■ Problem to work on
Each line of the data must reappear exactly in your answer, with no images included.

:: Given data ::

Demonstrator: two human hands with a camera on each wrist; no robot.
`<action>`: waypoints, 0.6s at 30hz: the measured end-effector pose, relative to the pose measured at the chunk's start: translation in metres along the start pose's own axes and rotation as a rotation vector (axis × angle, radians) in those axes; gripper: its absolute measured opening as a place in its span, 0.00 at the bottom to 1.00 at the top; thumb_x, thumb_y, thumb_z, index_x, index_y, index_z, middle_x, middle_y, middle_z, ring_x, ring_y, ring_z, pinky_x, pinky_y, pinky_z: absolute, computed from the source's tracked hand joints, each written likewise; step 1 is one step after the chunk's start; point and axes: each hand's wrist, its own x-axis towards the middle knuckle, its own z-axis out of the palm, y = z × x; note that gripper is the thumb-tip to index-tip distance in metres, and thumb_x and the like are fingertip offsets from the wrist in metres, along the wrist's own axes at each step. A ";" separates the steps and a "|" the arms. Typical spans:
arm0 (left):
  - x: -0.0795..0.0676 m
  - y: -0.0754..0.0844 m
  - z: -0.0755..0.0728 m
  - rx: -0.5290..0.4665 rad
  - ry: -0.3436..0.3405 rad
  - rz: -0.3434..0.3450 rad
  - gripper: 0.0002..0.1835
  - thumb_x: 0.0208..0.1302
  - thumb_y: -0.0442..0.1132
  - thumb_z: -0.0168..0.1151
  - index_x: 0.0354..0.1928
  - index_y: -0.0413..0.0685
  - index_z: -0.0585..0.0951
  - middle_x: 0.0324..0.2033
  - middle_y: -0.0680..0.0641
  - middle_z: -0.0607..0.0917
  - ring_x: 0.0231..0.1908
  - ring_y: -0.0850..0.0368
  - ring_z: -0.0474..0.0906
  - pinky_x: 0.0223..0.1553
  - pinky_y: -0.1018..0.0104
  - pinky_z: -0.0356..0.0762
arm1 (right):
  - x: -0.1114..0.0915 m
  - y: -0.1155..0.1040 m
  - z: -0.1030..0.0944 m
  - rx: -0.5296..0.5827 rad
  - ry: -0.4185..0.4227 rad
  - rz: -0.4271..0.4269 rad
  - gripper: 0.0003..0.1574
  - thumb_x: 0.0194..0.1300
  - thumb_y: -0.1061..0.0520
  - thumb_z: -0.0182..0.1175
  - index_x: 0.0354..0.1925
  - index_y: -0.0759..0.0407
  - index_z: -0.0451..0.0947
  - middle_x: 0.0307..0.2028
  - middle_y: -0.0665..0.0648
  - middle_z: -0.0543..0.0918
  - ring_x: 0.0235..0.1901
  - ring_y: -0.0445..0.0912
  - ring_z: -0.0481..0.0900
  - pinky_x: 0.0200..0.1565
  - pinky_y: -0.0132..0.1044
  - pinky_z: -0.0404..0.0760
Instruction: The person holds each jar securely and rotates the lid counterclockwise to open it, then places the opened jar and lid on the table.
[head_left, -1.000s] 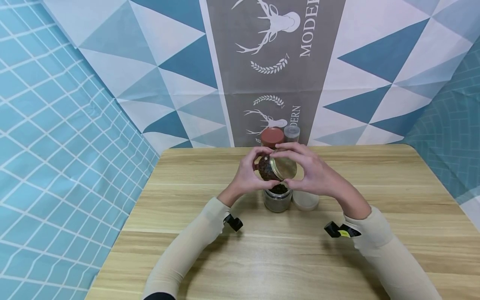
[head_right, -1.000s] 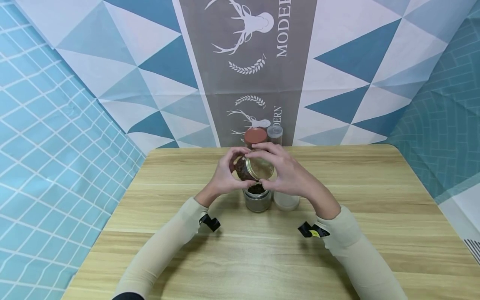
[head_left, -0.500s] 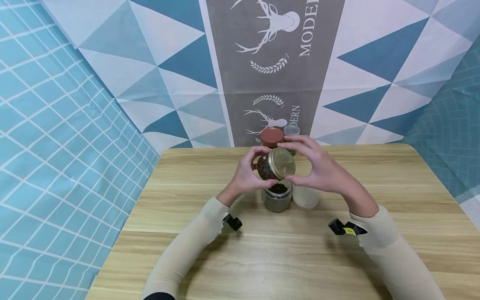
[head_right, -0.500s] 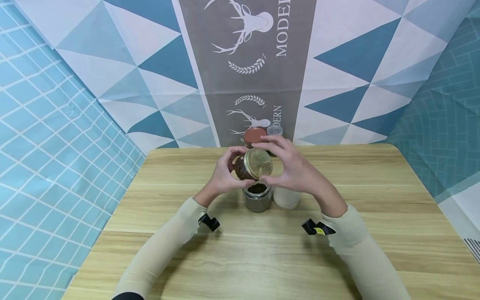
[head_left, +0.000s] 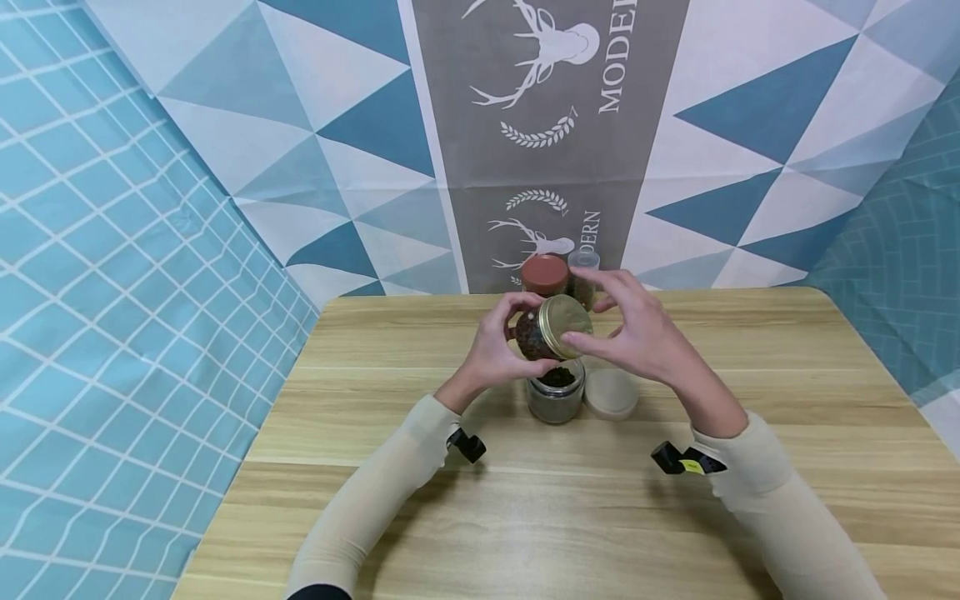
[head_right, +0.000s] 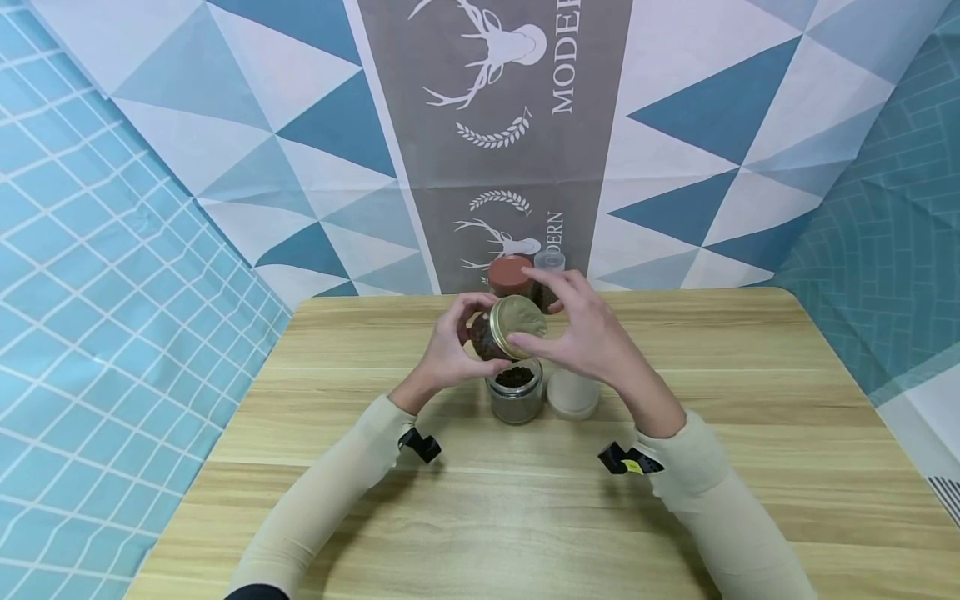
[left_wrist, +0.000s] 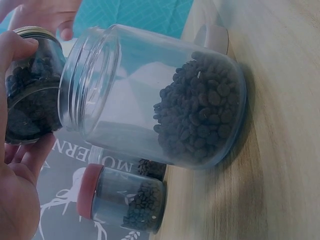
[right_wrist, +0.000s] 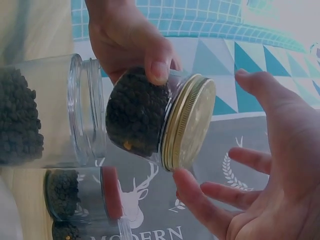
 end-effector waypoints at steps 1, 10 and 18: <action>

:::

■ Solution for this task
Demonstrator: two human hands with a camera on each wrist; no robot.
`<action>`: waypoints, 0.6s at 30hz: the measured end-effector pose, relative to the pose measured at the chunk's start: translation in metres along the start pose's own axes and rotation as a rotation vector (axis × angle, radians) in those axes; gripper: its absolute measured opening as a place in its span, 0.00 at the bottom to 1.00 at the top; thumb_x, thumb_y, thumb_z, index_x, index_y, index_z, middle_x, middle_y, middle_z, ring_x, ring_y, ring_z, pinky_x, pinky_y, pinky_z: absolute, computed from the source's tracked hand joints, each written likewise; step 1 is one step after the chunk's start; point and axes: each hand's wrist, its own x-axis towards the middle knuckle, its own z-axis out of the palm, y = z × x; note that gripper is the thumb-tip to index-tip distance in metres, and thumb_x and the like are fingertip offsets from the wrist in metres, along the wrist's own axes at each step. A ";" separates the steps and a "|" the arms. Typical spans:
arm0 (left):
  - x: -0.0795..0.0676 m
  - y: -0.0754..0.0844 m
  - z: -0.0755..0.0728 m
  - rx: -0.5290..0.4665 rad
  - ry: -0.3436..0.3405 rad
  - rz: -0.3434..0.3450 rad
  - gripper: 0.0002..0.1835
  - thumb_x: 0.0208..0.1302
  - thumb_y: -0.0442..0.1132
  - thumb_z: -0.0168..0.1151
  - index_x: 0.0354..0.1928
  - index_y: -0.0413..0.0685
  - index_z: -0.0585..0.0951
  - middle_x: 0.0324..0.2033
  - middle_y: -0.0680..0.0641
  - middle_z: -0.0607..0.0917
  - ring_x: 0.0231..0.1908
  - ring_y: -0.0850..0.0368
  - ring_z: -0.0474..0.0906
  - pinky_x: 0.0223..0.1553
  - pinky_y: -0.1018..0.0104
  - pinky_z: -0.0356..0.0762
arm1 (right):
  - x: -0.1114..0.0915 m
  - y: -0.1155..0.1040 m
  - z: -0.1030..0.0944 m
  - rx: -0.5296..0.5827 rad
  - ry: -0.4185..0.4227 rad
  - rz: -0.4271..0.4269 rad
  - gripper: 0.0003..0.1574
  - thumb_x: 0.0194..0.1300
  - thumb_y: -0.1061..0.0520
  - thumb_z: -0.0182..0.1175
  - index_x: 0.0354..0.1925
  - index_y: -0.0759..0.0407
  - index_z: -0.0451..0.0947
  - middle_x: 0.0307..0.2028
  - middle_y: -0.0665..0.0648
  - middle_z: -0.0543..0.0918
  - ring_x: 0.0235..0.1901
  - ring_y: -0.0445..0.0912
  - ring_z: -0.0481..0.0900
  - pinky_x: 0.0200..0.1565
  - pinky_y: -0.0132..0.1044
  - pinky_z: -0.0404..0.0760
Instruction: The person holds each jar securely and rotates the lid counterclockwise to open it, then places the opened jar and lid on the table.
[head_left, -1.000s] 
[head_right, -1.000s] 
[head_left, -0.500s] 
[head_right, -0.500s] 
[head_left, +0.000s] 
[head_right, +0.000s] 
[left_wrist, +0.000s] 
[right_wrist, +0.000s] 
 end-effector waypoints at steps 1, 10 and 18: <action>

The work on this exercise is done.